• [ASSIGNED TASK]:
Reproduce each record below exactly as written.

• [RECORDS SHOWN]:
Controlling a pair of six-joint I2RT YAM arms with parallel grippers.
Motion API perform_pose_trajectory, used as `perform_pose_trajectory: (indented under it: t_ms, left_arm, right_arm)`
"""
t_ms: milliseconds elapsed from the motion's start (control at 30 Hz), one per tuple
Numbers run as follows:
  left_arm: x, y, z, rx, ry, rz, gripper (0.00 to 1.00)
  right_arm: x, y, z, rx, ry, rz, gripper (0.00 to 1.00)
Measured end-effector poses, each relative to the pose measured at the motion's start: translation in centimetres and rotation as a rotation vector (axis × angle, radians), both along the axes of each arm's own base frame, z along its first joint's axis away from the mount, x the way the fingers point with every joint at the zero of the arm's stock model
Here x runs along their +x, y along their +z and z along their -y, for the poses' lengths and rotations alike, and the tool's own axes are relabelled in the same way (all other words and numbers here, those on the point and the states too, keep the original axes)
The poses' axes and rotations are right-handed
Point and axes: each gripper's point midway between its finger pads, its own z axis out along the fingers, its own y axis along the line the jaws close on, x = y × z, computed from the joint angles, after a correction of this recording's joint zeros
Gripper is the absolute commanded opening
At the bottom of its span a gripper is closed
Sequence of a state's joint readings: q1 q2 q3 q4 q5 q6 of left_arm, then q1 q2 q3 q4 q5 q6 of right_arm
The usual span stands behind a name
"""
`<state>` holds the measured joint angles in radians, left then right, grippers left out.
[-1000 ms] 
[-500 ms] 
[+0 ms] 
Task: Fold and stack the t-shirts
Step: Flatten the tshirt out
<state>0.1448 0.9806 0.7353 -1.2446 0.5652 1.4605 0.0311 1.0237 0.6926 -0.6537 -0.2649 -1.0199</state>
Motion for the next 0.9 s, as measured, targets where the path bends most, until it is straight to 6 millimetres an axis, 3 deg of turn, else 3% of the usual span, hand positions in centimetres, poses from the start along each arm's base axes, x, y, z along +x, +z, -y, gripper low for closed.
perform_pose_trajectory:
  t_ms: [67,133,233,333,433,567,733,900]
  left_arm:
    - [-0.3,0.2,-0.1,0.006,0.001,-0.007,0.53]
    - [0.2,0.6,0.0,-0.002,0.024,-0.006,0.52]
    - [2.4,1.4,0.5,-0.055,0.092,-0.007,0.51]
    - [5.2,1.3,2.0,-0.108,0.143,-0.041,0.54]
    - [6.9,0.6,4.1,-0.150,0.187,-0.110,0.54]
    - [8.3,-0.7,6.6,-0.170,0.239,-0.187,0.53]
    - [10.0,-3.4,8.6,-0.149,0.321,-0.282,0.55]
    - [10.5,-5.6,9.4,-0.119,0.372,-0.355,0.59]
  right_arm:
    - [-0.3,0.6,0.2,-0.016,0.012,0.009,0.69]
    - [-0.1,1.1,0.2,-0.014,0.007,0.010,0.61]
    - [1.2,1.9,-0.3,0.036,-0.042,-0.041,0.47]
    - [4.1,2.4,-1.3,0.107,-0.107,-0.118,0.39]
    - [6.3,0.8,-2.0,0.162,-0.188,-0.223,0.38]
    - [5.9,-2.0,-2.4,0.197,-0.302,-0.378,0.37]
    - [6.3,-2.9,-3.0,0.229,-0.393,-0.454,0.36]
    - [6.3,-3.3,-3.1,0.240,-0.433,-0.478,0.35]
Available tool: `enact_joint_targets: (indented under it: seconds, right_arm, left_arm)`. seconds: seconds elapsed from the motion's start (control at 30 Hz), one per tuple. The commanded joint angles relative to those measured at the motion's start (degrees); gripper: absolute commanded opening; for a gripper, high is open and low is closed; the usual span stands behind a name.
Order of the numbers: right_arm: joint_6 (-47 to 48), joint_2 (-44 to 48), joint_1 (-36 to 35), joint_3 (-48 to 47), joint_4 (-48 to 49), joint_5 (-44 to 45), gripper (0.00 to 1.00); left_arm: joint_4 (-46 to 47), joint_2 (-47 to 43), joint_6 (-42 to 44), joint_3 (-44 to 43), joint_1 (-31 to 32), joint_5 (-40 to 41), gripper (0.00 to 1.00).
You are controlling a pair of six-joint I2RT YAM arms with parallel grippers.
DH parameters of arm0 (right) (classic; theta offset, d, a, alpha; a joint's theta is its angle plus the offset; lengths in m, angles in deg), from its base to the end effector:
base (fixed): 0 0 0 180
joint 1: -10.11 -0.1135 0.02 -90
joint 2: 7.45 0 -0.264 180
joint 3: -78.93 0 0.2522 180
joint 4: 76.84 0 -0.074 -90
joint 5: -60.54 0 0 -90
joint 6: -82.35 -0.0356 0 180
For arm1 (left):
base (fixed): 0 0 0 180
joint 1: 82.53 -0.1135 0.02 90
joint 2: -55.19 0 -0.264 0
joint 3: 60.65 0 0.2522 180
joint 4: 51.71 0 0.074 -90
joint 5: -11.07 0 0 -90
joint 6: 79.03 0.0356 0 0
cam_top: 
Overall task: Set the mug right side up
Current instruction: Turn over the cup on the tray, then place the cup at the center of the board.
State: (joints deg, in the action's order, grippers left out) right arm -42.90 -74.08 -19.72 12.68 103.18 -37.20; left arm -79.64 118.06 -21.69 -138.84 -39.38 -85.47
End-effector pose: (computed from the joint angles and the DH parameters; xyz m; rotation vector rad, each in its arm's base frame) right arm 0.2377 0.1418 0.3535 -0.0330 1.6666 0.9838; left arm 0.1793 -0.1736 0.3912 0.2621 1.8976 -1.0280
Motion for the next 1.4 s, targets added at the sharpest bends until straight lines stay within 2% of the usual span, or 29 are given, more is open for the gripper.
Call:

• [ANSWER FOR THE TASK]:
Controlling a pair of six-joint I2RT YAM arms with parallel grippers.
Motion API perform_pose_trajectory, used as `perform_pose_trajectory: (indented under it: t_ms, left_arm, right_arm)`
"""
t_ms: milliseconds elapsed from the motion's start (control at 30 Hz), one per tuple
Numbers run as follows:
  left_arm: x, y, z, rx, ry, rz, gripper (0.00 to 1.00)
  right_arm: x, y, z, rx, ry, rz, gripper (0.00 to 1.00)
Measured end-effector poses, each relative to the pose measured at the motion's start: translation in centimetres and rotation as a rotation vector (axis × angle, radians), both along the axes of each arm's own base frame, z along its first joint's axis away from the mount, x the way the fingers point with every joint at the zero of the arm's stock model
Here x runs along their +x, y along their +z and z along their -y, for the poses' lengths and rotations alike, and the tool's own axes are relabelled in the same way (all other words and numbers here, those on the point and the states too, keep the original axes)
The poses' axes and rotations are right-handed
Point and axes: each gripper's point midway between its finger pads, its own z axis out along the fingers, its own y axis along the line the jaws close on, x = y × z, computed from the joint angles, after a correction of this recording's joint zeros
Gripper is the absolute commanded opening
At the bottom of its span a gripper is closed
Sequence of a state's joint readings: q1 q2 q3 q4 q5 q6 of left_arm, then q1 q2 q3 q4 q5 q6 of right_arm
The usual span stands behind a name
"""
`<state>` holds the measured joint angles in radians, left then right, grippers left out.
[-1000 ms] 
[-500 ms] 
[+0 ms] 
Task: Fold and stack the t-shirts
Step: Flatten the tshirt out
<state>0.1448 0.9806 0.7353 -1.2446 0.5652 1.4605 0.0311 1.0237 0.6926 -0.6537 -0.2649 -1.0199</state>
Motion for the next 0.9 s, as measured, targets where the path bends most, until it is straight to 6 millimetres an axis, 3 deg of turn, else 3% of the usual span, hand positions in centimetres, poses from the start along each arm's base axes, x, y, z along +x, +z, -y, gripper low for closed.
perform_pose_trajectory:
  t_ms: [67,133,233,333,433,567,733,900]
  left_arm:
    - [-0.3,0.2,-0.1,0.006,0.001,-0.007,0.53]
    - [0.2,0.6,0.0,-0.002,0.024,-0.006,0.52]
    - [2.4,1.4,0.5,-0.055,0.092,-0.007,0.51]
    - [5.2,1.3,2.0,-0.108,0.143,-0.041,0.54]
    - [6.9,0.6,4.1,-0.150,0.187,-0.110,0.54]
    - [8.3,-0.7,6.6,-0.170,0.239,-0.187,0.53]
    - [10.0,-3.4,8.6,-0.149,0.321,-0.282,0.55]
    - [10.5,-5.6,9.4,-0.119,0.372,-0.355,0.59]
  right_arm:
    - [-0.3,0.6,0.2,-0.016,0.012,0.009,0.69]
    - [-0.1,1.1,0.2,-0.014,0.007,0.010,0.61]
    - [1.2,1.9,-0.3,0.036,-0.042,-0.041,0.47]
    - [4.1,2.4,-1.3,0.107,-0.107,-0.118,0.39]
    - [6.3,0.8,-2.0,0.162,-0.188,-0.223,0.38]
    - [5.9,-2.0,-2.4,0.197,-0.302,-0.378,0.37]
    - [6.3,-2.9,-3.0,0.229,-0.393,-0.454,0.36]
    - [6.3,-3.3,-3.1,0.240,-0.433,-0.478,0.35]
Available tool: `enact_joint_targets: (indented under it: seconds, right_arm, left_arm)`. seconds: seconds elapsed from the motion's start (control at 30 Hz), one per tuple. The commanded joint angles relative to those measured at the motion's start (degrees); gripper: absolute commanded opening; for a gripper, high is open and low is closed; the usual span stands behind a name.
Order of the numbers: right_arm: joint_6 (-47 to 48), joint_2 (-44 to 48), joint_1 (-36 to 35), joint_3 (-48 to 47), joint_4 (-48 to 49), joint_5 (-44 to 45), gripper (0.00 to 1.00); left_arm: joint_4 (-46 to 47), joint_2 (-47 to 43), joint_6 (-42 to 44), joint_3 (-44 to 43), joint_1 (-31 to 32), joint_5 (-40 to 41), gripper (0.00 to 1.00).
You are controlling a pair of six-joint I2RT YAM arms with parallel grippers.
DH parameters of arm0 (right) (classic; theta offset, d, a, alpha; a joint's theta is its angle plus the offset; lengths in m, angles in deg), from its base to the end effector:
base (fixed): 0 0 0 180
joint 1: -10.11 -0.1135 0.02 -90
joint 2: 7.45 0 -0.264 180
joint 3: -78.93 0 0.2522 180
joint 4: 76.84 0 -0.074 -90
joint 5: -60.54 0 0 -90
joint 6: -82.35 -0.0356 0 180
For arm1 (left):
base (fixed): 0 0 0 180
joint 1: 82.53 -0.1135 0.02 90
joint 2: -55.19 0 -0.264 0
joint 3: 60.65 0 0.2522 180
joint 4: 51.71 0 0.074 -90
joint 5: -11.07 0 0 -90
joint 6: 79.03 0.0356 0 0
cam_top: 
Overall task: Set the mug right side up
Current instruction: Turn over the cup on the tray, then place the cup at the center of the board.
State: (joints deg, in the action's order, grippers left out) right arm -42.90 -74.08 -19.72 12.68 103.18 -37.20; left arm -79.64 118.06 -21.69 -138.84 -39.38 -85.47
End-effector pose: (computed from the joint angles and the DH parameters; xyz m; rotation vector rad, each in its arm's base frame) right arm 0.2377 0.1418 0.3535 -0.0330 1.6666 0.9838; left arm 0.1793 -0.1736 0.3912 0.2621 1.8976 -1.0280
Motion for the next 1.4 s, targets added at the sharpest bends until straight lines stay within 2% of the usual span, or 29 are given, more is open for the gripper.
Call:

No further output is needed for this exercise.